Yes, although, the new versions of kudu maybe not need when it sets the flag 
log_container_metadata_runtime_compact true


http://gerrit.cloudera.org:8080/#/c/19327/5//COMMIT_MSG@7
PS5, Line 7: containe
> nit: container metadata
Done


http://gerrit.cloudera.org:8080/#/c/19327/5//COMMIT_MSG@20
PS5, Line 20: K
> nit: remove
Done


http://gerrit.cloudera.org:8080/#/c/19327/5/src/kudu/fs/log_block_manager.h
File src/kudu/fs/log_block_manager.h:

http://gerrit.cloudera.org:8080/#/c/19327/5/src/kudu/fs/log_block_manager.h@207
PS5, Line 207:
> Add some comments for these public functions.
Done


http://gerrit.cloudera.org:8080/#/c/19327/5/src/kudu/fs/log_block_manager.cc
File src/kudu/fs/log_block_manager.cc:

http://gerrit.cloudera.org:8080/#/c/19327/5/src/kudu/fs/log_block_manager.cc@563
PS5, Line 563:
> Add some comments.
Done


http://gerrit.cloudera.org:8080/#/c/19327/5/src/kudu/fs/log_block_manager.cc@571
PS5, Line 571:
> Add some comments.
Done


http://gerrit.cloudera.org:8080/#/c/19327/5/src/kudu/fs/log_block_manager.cc@860
PS5, Line 860:   }
> It is similar to ProcessRecords(), is it possible to refactor and reuse som
No, the function ProcessRecords is a member of class LogBlockContainer and 
requires opens fs_manager, but this is not.
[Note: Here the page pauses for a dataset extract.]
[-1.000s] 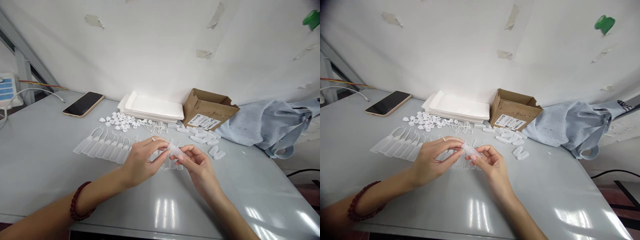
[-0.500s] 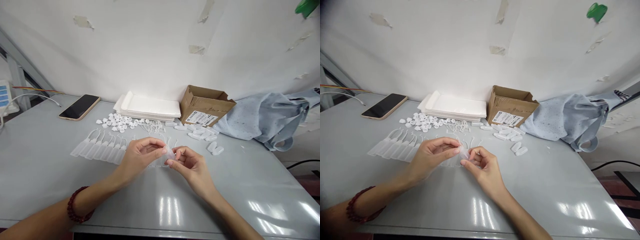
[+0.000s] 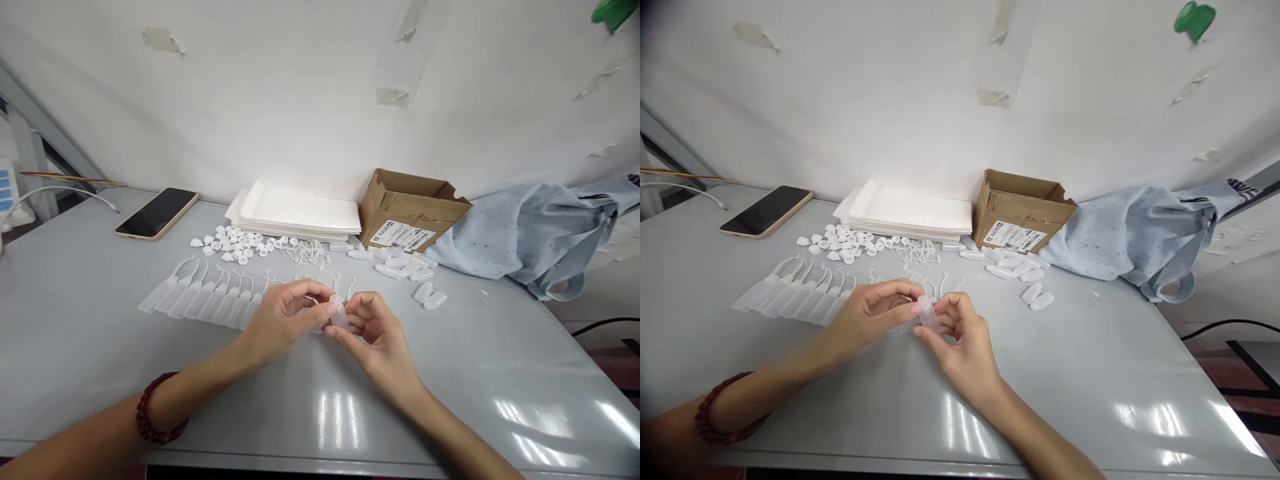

http://gerrit.cloudera.org:8080/#/c/19327/5/src/kudu/fs/log_block_manager.cc@1210
PS5, Line 1210:   return Status::OK();
> Is it possible to reuse exist version of LogBlockContainer::ProcessRecord?
No, the exited version of LogBlockContainer::ProcessRecord requires opening the 
fs_manager and is a member function of class LogBlockContainer.

But this function this static and no needs to open fs_mananger.


http://gerrit.cloudera.org:8080/#/c/19327/5/src/kudu/fs/log_block_manager.cc@2626
PS5, Line 2626: atus LogBlockManager::CompactLowLiveRatioBlockContainer(Env* 
env, Dir* dir,
              :                                                           const 
string& container_name,
              :                                                           
uint64_t* live_block_num) {
              :   BlockRecordMap live_block_records;
              :   uint64_t offset = 0;
              :   uint64_t total_blocks = 0;
              :   string metadata_path = StrCat(JoinPathSegments(dir->dir(), 
container_name),
              :                                 kContainerMeta
> Is it the same to PrintLowLiveRatioBlockContainer()?
Yes


http://gerrit.cloudera.org:8080/#/c/19327/5/src/kudu/fs/log_block_manager.cc@2634
PS5, Line 2634:   RETURN_NOT_OK(LogBlockContainer::ProcessRecordsAndGetOffset(
> If total_blocks is 0, return directly?
Done


http://gerrit.cloudera.org:8080/#/c/19327/5/src/kudu/fs/log_block_manager.cc@2637
PS5, Line 2637:
> nit: low live
Done


http://gerrit.cloudera.org:8080/#/c/19327/5/src/kudu/fs/log_block_manager.cc@2651
PS5, Line 2651:     RETURN_NOT_OK(GenerateOffsetFile(env, dir, container_name, 
offset));
> There is not any "print" operation, "Print" can be removed.
Sorry, I don't know what you mean? this function is used by print operation.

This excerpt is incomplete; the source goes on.